Observe that the biggest system we analyzed in terms of lines of code, s11, with 102,682 lines of code, has 519 Java files and FindBugs reported 359 warnings in 49 minutes and 50 seconds, giving an average time of 5.8 seconds for reporting warning per file. This was the lowest runtime per file FindBugs obtained in our experiment. Considering that μJava generated 65,529 mutants for s11, we finished the data collection for this system in 4,37 days. The smallest system in terms of lines of code, s9, was also the one which took the lowest time to finish data collection, around 2 hours.

The cost of mutant generation and the cost for loading XML data into the database are not representative taking only a few seconds and are not considered in this analysis.

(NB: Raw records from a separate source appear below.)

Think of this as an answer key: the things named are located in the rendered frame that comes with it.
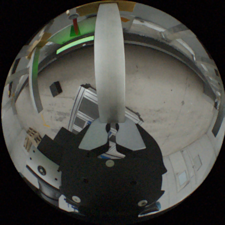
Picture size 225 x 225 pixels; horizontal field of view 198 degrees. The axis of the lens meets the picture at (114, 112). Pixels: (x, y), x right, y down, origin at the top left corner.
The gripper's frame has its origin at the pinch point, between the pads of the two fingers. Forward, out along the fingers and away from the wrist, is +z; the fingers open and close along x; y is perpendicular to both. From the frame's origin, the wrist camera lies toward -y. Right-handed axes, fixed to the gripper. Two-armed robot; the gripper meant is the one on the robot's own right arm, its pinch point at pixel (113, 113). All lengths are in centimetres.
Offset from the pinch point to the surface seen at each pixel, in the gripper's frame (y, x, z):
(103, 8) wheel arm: -20.1, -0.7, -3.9
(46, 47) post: -27.1, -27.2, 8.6
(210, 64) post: -25, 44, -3
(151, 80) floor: -2, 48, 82
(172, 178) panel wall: 245, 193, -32
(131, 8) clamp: -24.4, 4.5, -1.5
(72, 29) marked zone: -24.5, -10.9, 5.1
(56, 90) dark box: -1, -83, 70
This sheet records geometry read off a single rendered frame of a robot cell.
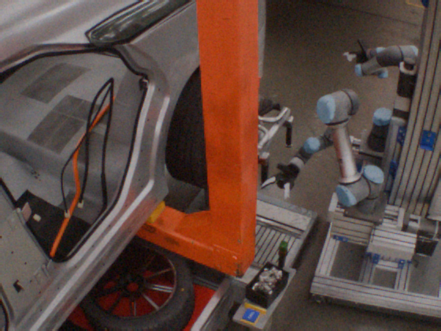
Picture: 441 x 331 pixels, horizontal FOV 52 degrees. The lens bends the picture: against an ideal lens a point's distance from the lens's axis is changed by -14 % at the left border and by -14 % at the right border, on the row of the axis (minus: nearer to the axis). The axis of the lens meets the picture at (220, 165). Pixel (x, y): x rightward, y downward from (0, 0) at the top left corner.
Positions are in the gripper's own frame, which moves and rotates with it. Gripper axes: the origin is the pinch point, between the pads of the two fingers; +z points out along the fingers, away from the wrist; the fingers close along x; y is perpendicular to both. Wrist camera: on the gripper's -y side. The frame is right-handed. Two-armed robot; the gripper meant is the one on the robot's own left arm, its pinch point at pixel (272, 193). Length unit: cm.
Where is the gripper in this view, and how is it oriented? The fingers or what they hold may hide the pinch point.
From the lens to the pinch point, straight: 259.2
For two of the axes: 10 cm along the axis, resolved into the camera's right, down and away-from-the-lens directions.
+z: -5.9, 6.9, -4.1
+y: 2.5, 6.5, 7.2
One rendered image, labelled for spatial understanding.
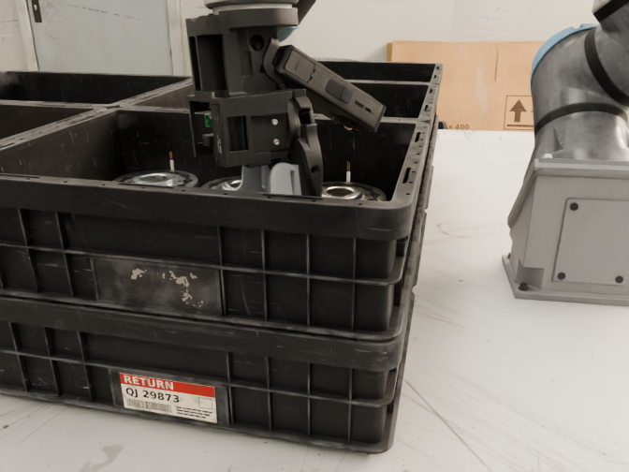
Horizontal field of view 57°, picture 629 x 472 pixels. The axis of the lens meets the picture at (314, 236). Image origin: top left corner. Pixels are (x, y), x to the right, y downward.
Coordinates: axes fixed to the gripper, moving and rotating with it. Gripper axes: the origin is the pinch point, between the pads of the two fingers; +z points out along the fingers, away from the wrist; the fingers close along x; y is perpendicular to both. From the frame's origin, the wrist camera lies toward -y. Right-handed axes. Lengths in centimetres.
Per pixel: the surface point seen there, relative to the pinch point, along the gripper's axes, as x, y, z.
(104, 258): -2.5, 16.2, -1.7
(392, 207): 14.5, 0.0, -6.3
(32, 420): -9.1, 23.8, 14.3
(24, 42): -396, -28, -31
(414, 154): 4.8, -10.4, -7.2
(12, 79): -80, 13, -15
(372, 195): -5.3, -13.2, -1.2
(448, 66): -214, -229, -2
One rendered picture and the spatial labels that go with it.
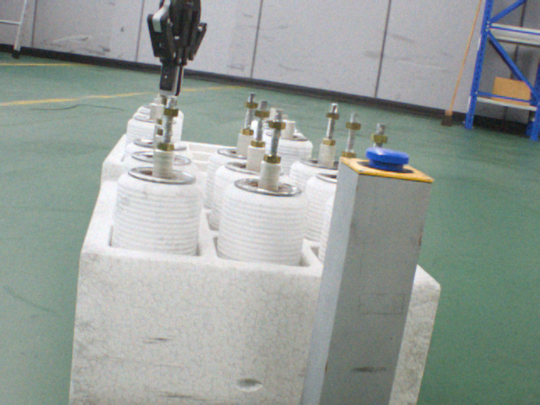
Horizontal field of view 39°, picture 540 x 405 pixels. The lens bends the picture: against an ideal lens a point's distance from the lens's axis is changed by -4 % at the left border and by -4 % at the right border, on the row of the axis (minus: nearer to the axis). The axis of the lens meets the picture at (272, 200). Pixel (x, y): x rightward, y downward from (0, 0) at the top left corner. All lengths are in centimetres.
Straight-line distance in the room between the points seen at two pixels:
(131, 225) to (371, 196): 28
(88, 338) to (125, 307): 5
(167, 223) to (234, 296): 10
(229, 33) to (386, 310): 693
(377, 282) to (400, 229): 5
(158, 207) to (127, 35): 715
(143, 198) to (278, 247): 15
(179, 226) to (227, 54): 678
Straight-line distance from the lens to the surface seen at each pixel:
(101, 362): 85
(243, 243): 84
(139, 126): 136
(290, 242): 85
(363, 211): 68
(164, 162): 85
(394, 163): 70
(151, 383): 85
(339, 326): 71
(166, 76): 95
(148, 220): 83
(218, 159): 108
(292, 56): 743
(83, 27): 817
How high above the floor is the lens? 41
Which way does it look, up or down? 11 degrees down
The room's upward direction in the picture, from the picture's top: 8 degrees clockwise

Observe that, if we have seven cloud computers, similar to the one we have used, we can collect all the data for the prioritization strategy in one day, considering the most expensive program. Therefore, it is evident that our strategy has a manageable cost only dependent on available hardware resources which, in general, are cheaper than human resources.

Once it is determined the prioritization order, as presented in Sections 4.1 and 4.2, the cost to use it, as shown in Section 5.1, is only to apply FindBugs and to analyze the warnings reported, respecting the suggested order. In the same way, when applying mutation testing, the tester may decided how much mutation operators he/she wants to applying respecting the time and cost constraint available. The suggested order prioritizes faults more difficult to be detected by FindBugs.

As any other study, this one also presents threats to validity and limitations as presented below.

External Validity: In this study, we used 19 of 30 systems used by Couto et al. (2013). One of the reasons for the absence of the other 11 systems is due to the difficulty in obtaining its dependencies (jars files) so that μJava tool could not generate the corresponding mutants.

Other limitations observed in the experiment are related to the programming language and the static analysis tools used. In the experiment, it was considered only the Java language and, therefore, the results cannot be extended to other languages, specially to those of dynamic typing. In relation to static analysis tools, it was used only FindBugs and the results cannot be automatically extended to other static analysis tools as well.

About equivalent mutants: one of the objectives of the study is to verify if a given mutation produced is detected by FindBugs Tool, and this is done statically, without the necessity of the mutant execution. Thus, in this first stage of the study, as the mutants were not executed, there is no data about live, dead or equivalent mutants. However, we shall explore the generation of test sets in automated and/or manual ways executing the mutants, evaluating the effectiveness of such test suites, analysing live mutants to determine equivalence and to construct a historical data base for Java mutation operators, similar to the one built to mutation operators for C language, enabling the automatic treatment of equivalent mutants based on Bayesian learning technique (Vincenzi et al. 2002).

Internal Validity: We do not identified internal validity threats. Initially, mutants were generated, through μJava tool (version 4), from the systems shown in Table 1. For this, all available operators in μJava tool were selected with the aim of generating the highest amount of mutants (fault) as possible.

After that, FindBugs Tool (version 3.0.0) was used with option -low so that warnings of any priority could be reported. At this stage, FindBugs reports all possible warnings. To calculate the place where mutation occurred, it was necessary to store in the data base the textual difference between each mutant and the original file (diff).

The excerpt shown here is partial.